Source data:

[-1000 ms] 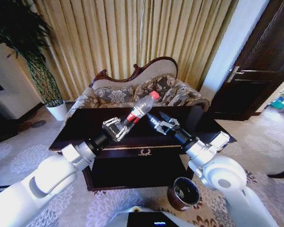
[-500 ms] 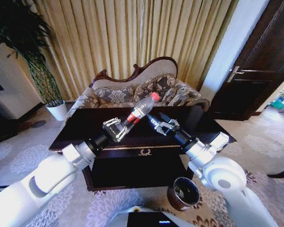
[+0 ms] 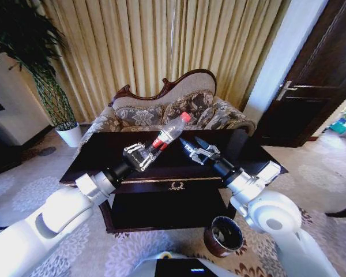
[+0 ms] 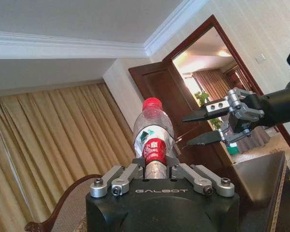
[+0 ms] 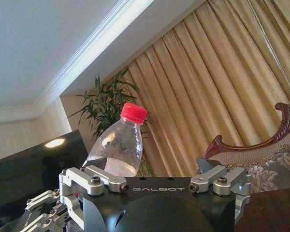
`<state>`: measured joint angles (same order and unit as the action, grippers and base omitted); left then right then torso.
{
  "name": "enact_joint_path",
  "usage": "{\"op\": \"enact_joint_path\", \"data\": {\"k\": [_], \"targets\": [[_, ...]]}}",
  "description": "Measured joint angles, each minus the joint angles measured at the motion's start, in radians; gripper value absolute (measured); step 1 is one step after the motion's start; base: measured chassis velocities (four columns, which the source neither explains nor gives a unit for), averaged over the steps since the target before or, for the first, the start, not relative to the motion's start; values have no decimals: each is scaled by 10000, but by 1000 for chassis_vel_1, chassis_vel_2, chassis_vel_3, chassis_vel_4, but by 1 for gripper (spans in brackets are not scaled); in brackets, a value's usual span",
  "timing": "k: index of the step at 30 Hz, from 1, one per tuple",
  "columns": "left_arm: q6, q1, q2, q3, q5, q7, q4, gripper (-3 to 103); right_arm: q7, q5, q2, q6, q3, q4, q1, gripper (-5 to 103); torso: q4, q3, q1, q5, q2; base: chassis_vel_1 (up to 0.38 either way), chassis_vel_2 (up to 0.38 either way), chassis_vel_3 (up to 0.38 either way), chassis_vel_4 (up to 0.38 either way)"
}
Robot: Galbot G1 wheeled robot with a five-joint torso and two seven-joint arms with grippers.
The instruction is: Move to the front of the table and place the trash on the table into the trash bin.
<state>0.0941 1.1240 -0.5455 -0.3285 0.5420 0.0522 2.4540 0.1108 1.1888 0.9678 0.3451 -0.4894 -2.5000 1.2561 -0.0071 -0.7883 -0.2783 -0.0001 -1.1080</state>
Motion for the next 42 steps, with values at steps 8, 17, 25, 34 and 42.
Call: {"op": "enact_joint_path", "data": {"k": [8, 17, 25, 34, 42], "targets": [[-3, -264, 17, 205, 1, 51, -35, 20, -4, 5, 10, 0, 93, 0, -15, 100, 0, 0, 0, 0, 1, 0, 0, 0, 0], [72, -622, 65, 695, 36, -7, 137, 20, -20, 10, 5, 5, 90, 0, -11, 100, 0, 0, 0, 1, 0, 0, 0, 0, 0], [145, -588, 15, 917, -51, -14, 175, 20, -34, 18, 6, 4, 57, -5, -12, 100, 0, 0, 0, 1, 1, 0, 0, 0, 0], [145, -505, 56, 821, -71, -6, 168, 20, -36, 18, 7, 2, 12, -5, 26, 100, -1, 0, 0, 1, 0, 0, 0, 0, 0], [40, -274, 67, 609, -81, 6, 110, 20, -16, 16, -12, 3, -67, 7, 91, 100, 1, 0, 0, 0, 0, 0, 0, 0, 0]]}}
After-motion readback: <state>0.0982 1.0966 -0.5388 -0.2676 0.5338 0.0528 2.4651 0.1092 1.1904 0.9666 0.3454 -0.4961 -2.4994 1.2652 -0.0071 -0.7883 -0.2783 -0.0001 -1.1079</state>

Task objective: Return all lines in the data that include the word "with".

Task response:
Robot: Galbot G1 wheeled robot with a five-joint torso and two seven-joint arms with grippers.
Motion for the next 42 steps, with values at steps 8, 17, 25, 34 and 42.

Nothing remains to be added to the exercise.